No Candidate, or family member (as defined in NASD rules), or affiliate or associate (each as defined in Rule 405 under the Securities Act of 1933, as amended) of a Candidate, shall have any material personal, financial or professional interest in any present or reasonably foreseeable potential competitor of the Company.
Each Candidate shall be prepared to participate fully in Board activities, including active membership on at least one Board committee and attendance at, and active participation in, meetings of the Board and the committee(s) of which he or she is a member, and not have other personal or professional commitments that would, in the Nominations Committee’s sole judgment, interfere with or limit his or her ability to do so.

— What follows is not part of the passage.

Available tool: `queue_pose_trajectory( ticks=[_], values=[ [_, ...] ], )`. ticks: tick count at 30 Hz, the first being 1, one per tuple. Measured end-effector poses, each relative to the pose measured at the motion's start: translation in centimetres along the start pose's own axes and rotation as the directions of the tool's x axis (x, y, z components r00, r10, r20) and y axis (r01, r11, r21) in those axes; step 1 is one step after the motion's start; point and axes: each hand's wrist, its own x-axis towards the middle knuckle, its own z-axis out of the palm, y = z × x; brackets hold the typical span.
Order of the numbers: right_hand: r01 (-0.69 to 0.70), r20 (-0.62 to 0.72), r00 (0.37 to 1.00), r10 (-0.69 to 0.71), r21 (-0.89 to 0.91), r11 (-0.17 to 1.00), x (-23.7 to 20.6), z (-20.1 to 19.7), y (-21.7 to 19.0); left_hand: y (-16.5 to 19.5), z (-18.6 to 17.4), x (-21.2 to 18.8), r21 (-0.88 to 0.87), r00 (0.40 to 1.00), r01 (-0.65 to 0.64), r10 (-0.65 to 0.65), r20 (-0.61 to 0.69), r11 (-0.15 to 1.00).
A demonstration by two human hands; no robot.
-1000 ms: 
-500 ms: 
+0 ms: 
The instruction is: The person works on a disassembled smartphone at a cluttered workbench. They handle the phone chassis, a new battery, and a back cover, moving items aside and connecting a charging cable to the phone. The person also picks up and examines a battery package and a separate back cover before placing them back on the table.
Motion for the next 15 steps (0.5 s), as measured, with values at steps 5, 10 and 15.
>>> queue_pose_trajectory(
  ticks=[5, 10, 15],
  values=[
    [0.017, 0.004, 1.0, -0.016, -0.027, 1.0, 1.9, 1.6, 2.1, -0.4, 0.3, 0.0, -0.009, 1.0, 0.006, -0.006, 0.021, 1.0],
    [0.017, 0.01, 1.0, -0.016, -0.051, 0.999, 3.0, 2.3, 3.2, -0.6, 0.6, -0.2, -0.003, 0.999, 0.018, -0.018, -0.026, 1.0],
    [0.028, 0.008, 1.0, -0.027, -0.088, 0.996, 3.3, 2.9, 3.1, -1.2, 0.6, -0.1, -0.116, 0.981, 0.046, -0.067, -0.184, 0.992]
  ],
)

Other than the foregoing, there are no stated minimum criteria for director nominees, although the Nominations Committee may consider such other factors as it may deem appropriate, which may include, without limitation, judgment, skill, diversity, experience with businesses and organizations of comparable size to the Company, the interplay of a Candidate’s experience with the experience of other directors and the extent to which a Candidate would be a desirable addition to the Board and any committees of the Board.